After two years, they moved to Long Shen, where she had three more children. The time there was difficult. Americans brought in food once or twice a week, but it was never enough, and the soldiers were fed first. Often the women got nothing. In desperation, Mou and her mother-in-law began to garden on land that wasn’t theirs.
Finally, learning that General Vang Pao, the leader of the Hmong forces, was now in Vientiane, they returned there only to find out he had fled to Thailand. Another general tried to persuade them to stay, but when the city came under heavy attack, they saw hundreds of people fleeing, and in the general tumult, they decided to leave, too. Her husband was able to hire two taxi drivers to take the family to the border and they also found a boatman they could pay to take them across the Mekong River into Thailand.

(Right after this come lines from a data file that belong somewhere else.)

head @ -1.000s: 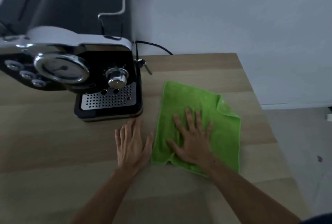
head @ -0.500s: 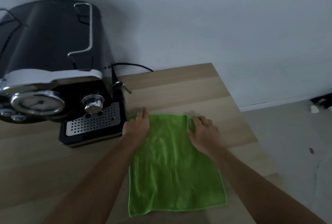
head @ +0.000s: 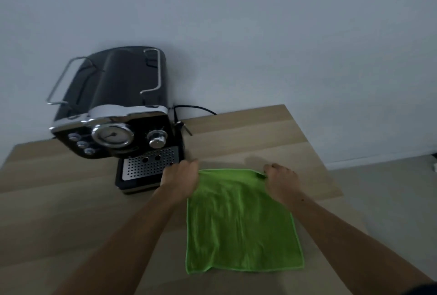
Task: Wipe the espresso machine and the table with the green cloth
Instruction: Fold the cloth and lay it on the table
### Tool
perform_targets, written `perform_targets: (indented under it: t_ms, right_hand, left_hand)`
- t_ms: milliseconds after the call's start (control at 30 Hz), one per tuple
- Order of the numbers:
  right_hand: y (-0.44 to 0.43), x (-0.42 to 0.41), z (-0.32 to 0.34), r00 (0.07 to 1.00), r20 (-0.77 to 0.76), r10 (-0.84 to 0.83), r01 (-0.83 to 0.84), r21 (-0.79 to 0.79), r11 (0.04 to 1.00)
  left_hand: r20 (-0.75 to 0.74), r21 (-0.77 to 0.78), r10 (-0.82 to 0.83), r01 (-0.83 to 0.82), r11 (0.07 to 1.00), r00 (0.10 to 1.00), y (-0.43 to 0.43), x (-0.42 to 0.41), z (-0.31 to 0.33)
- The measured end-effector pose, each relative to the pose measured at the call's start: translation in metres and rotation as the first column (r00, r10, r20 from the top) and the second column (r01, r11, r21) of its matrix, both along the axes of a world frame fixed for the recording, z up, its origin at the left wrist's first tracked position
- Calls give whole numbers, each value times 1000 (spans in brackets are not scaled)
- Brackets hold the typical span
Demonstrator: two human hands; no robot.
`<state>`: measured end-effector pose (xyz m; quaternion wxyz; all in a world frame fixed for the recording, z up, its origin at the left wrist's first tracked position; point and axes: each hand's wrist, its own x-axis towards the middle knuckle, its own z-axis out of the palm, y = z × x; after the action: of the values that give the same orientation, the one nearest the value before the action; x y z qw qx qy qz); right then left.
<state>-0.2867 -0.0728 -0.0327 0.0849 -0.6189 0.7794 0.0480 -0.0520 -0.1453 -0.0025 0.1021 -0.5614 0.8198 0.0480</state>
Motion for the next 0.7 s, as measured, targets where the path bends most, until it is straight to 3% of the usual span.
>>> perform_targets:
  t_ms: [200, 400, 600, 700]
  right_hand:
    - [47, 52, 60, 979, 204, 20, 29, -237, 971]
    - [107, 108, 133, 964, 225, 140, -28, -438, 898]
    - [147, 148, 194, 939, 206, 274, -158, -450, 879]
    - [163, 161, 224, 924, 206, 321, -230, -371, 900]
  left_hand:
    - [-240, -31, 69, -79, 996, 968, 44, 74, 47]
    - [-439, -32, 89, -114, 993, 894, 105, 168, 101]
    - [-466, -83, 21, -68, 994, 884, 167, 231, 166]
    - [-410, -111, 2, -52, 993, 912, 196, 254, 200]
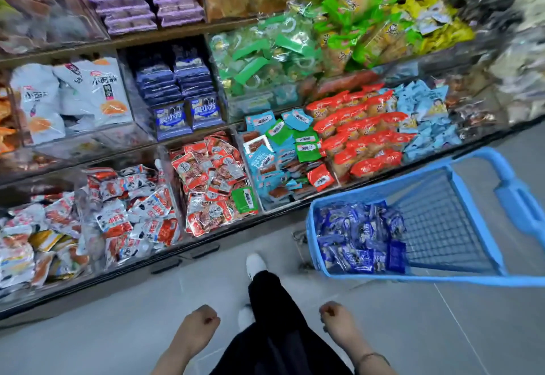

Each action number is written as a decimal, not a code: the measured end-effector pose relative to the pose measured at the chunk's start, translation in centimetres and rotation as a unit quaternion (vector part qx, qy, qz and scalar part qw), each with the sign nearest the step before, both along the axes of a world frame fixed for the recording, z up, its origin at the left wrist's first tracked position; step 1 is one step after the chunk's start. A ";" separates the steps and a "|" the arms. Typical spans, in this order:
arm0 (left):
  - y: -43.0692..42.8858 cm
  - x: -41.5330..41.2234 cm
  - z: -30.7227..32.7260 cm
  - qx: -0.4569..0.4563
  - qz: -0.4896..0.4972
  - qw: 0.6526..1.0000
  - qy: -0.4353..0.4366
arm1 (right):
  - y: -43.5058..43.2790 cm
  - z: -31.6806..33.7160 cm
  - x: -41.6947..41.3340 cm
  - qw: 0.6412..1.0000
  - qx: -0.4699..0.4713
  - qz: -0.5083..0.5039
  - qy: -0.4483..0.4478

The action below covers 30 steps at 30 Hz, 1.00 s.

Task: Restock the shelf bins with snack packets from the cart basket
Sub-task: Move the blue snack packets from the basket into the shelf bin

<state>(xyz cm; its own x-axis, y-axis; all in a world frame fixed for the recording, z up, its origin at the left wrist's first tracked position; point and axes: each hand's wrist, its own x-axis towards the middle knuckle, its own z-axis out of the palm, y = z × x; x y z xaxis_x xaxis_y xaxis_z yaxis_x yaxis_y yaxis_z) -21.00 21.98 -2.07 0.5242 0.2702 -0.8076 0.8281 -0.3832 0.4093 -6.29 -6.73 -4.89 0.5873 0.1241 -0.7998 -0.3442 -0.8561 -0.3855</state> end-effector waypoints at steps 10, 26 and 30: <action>-6.4 4.0 1.2 -0.018 -0.041 0.998 -0.047 | -8.3 3.2 1.1 0.980 0.029 -0.189 0.047; -20.5 15.4 -1.3 0.008 0.101 0.995 -0.016 | -17.9 3.3 22.5 0.992 0.112 -0.054 0.018; -23.4 18.9 -2.2 0.026 0.128 0.991 -0.002 | -18.6 1.9 27.1 0.995 0.080 0.004 0.052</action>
<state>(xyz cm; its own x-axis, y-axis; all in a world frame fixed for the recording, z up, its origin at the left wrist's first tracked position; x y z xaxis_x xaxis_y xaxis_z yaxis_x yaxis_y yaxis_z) -2.15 -1.46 -4.31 0.4366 0.4361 -0.7869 0.8992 -0.1819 0.3981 20.81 -25.32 -2.99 0.5015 0.2594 -0.8253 -0.3820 -0.7895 -0.4803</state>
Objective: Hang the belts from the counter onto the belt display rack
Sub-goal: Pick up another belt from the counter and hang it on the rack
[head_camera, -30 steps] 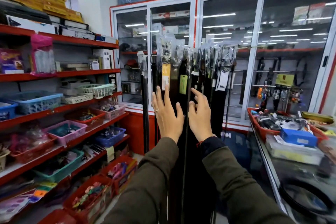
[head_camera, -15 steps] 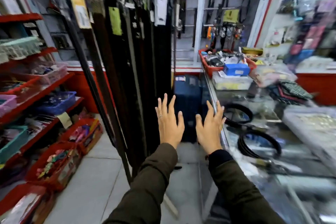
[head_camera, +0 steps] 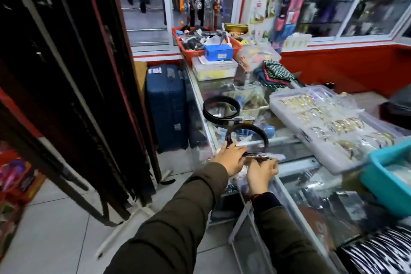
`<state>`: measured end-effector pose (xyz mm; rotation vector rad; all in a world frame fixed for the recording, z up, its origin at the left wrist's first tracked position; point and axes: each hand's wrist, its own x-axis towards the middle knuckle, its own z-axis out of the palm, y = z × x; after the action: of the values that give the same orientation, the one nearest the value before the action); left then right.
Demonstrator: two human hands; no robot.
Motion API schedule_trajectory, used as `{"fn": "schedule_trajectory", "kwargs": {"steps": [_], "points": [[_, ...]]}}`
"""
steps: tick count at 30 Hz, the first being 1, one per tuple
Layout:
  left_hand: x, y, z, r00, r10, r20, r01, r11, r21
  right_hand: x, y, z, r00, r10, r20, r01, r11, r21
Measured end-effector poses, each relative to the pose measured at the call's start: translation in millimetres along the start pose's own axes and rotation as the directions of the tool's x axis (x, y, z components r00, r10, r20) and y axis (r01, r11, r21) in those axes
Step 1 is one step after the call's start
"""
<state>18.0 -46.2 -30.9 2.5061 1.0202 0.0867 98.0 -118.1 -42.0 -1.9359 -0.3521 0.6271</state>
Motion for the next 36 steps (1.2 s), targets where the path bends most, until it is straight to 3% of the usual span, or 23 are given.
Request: {"fn": "schedule_trajectory", "kwargs": {"steps": [2,5,9,13,20,24,32,36], "points": [[9,8,6,1.000,-0.011,0.029,0.008,0.993,0.117,10,5,-10,0.998,0.062,-0.028,-0.059,0.994,0.092],[16,16,5,0.999,-0.032,-0.035,0.036,0.992,0.120,28,13,-13,0.999,0.044,0.012,-0.046,0.977,0.206],[19,18,4,0.992,-0.103,-0.074,0.092,0.986,-0.141,48,28,-10,0.994,0.046,0.095,-0.078,0.924,0.374],[12,24,-6,0.970,-0.154,-0.190,0.045,0.877,-0.479,17,0,-14,0.980,-0.054,0.192,-0.065,0.823,0.565],[-26,0,-53,0.837,-0.321,-0.443,-0.124,0.678,-0.724,-12,-50,0,0.923,-0.305,0.236,0.132,0.825,0.549],[-55,-23,-77,0.733,-0.480,-0.482,-0.166,0.561,-0.811,-30,-80,22,0.847,-0.448,0.287,0.269,0.826,0.496],[-113,-73,-115,0.606,-0.582,-0.542,-0.162,0.577,-0.800,-62,-125,66,0.637,-0.590,0.496,0.476,0.807,0.349],[-140,-86,-133,0.520,-0.630,-0.576,-0.222,0.552,-0.804,-91,-145,74,0.469,-0.598,0.650,0.456,0.794,0.402]]}}
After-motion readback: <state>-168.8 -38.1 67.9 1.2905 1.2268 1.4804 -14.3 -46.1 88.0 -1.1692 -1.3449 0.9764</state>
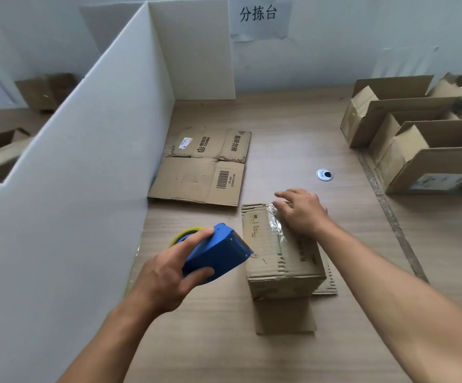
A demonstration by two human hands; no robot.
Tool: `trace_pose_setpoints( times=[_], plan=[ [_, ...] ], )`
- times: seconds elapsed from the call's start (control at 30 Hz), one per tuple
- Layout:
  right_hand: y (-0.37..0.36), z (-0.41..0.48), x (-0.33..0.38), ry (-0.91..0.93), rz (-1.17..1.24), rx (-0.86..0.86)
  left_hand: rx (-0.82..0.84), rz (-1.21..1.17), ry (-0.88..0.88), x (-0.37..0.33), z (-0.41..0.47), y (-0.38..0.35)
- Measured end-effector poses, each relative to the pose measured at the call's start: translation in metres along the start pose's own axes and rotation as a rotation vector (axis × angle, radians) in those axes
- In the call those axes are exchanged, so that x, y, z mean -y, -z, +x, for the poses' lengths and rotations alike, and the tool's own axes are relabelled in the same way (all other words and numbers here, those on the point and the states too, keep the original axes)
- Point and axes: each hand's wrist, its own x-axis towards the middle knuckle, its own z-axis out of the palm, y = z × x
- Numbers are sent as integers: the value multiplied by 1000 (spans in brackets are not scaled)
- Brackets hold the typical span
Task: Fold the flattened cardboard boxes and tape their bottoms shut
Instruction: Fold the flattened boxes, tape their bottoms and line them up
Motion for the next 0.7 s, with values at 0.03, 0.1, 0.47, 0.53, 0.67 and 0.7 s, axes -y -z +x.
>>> trace_pose_setpoints(
  times=[0.03, 0.1, 0.47, 0.53, 0.67, 0.7],
  plan=[
    [2, -8, 0, 24, 20, -57, -13, 26, -22, 0, -2, -1],
    [8, -30, 3, 139, 105, -152, -57, 106, -116, -1, -4, -2],
    [17, -110, 26, 401, 479, 256, -42, 169, -412, -27, -1, 1],
    [11, -109, 26, 391, 535, 212, -21, 174, -428, -31, -1, 2],
    [2, -110, 23, 365, 557, 97, 29, 142, -386, -32, -2, 1],
    [2, -111, 20, 360, 523, 69, 49, 126, -358, -31, -2, 1]
  ],
)
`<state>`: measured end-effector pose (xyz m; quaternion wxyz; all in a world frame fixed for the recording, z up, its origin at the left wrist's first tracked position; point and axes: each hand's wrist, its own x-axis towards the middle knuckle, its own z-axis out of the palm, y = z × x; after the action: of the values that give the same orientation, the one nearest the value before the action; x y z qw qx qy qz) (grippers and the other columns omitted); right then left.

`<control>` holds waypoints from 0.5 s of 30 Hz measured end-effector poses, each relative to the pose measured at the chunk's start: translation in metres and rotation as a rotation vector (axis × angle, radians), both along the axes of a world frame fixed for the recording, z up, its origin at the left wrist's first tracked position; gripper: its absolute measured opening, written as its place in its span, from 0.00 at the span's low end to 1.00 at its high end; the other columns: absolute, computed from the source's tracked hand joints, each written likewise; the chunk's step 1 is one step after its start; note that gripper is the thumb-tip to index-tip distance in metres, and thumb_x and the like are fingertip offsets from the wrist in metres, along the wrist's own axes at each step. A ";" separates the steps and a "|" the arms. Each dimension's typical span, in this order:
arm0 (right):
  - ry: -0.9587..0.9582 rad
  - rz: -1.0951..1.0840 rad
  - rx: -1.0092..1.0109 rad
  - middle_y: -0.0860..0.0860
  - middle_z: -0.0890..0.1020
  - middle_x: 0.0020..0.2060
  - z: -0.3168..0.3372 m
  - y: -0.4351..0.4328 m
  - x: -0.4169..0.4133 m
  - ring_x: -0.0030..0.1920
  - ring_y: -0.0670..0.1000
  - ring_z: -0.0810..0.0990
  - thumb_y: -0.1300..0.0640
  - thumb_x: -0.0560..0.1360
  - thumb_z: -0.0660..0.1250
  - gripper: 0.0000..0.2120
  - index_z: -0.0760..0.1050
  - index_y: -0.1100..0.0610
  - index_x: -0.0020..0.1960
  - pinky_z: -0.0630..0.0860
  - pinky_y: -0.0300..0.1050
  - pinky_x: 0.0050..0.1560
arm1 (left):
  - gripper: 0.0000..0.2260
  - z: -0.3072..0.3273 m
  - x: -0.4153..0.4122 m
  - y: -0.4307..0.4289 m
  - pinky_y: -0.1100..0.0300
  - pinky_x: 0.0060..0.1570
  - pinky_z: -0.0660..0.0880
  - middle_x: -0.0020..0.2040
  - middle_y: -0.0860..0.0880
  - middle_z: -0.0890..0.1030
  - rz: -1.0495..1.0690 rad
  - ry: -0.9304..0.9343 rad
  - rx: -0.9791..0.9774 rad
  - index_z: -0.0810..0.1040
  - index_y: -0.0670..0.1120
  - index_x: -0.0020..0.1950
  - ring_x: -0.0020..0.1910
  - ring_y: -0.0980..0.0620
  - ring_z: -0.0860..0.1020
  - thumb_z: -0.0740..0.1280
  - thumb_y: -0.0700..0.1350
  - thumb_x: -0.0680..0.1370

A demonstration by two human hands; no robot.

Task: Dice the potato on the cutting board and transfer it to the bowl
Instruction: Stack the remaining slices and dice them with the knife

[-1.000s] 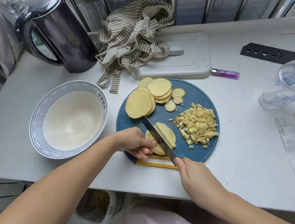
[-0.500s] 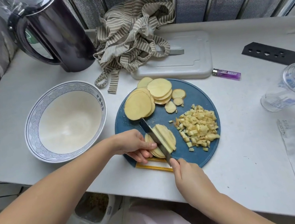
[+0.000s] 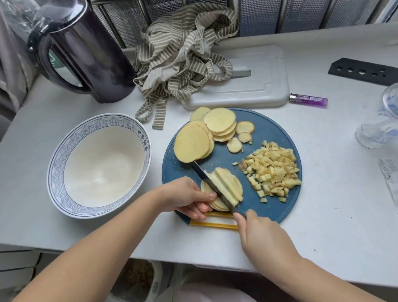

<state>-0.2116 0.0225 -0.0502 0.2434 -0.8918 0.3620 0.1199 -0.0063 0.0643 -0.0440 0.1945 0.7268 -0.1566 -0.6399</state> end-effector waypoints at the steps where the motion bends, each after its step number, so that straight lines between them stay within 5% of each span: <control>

The family spent four years in refugee camps. In the last two food was scarce and it was very hard. They were confined to the camp, and besides taking care of the children Mou’s only occupation was sewing traditional items for sale to Thai civilians.
The family was fortunate to have a son-in-law living in Minnesota who was able to sponsor them to come there. Arriving in winter, they first months in the U.S. were disorienting and depressing. They were unused to the cold and snow, and to the way of life. They had other relatives in Fresno who told them that the climate and welfare support were better there, and after five years they were able to make the move.
Mou says she is still unsettled by her limited English and understanding of life around her, and by economic pressures. She is, though, very grateful that her children have been able to grow up and take advantage of this country’s opportunities. She is still in contact with family in Laos, who she misses, but has no desire to return to the memories there. She regrets that her children have little interest in Hmong culture, but accepts this as a cost of the war.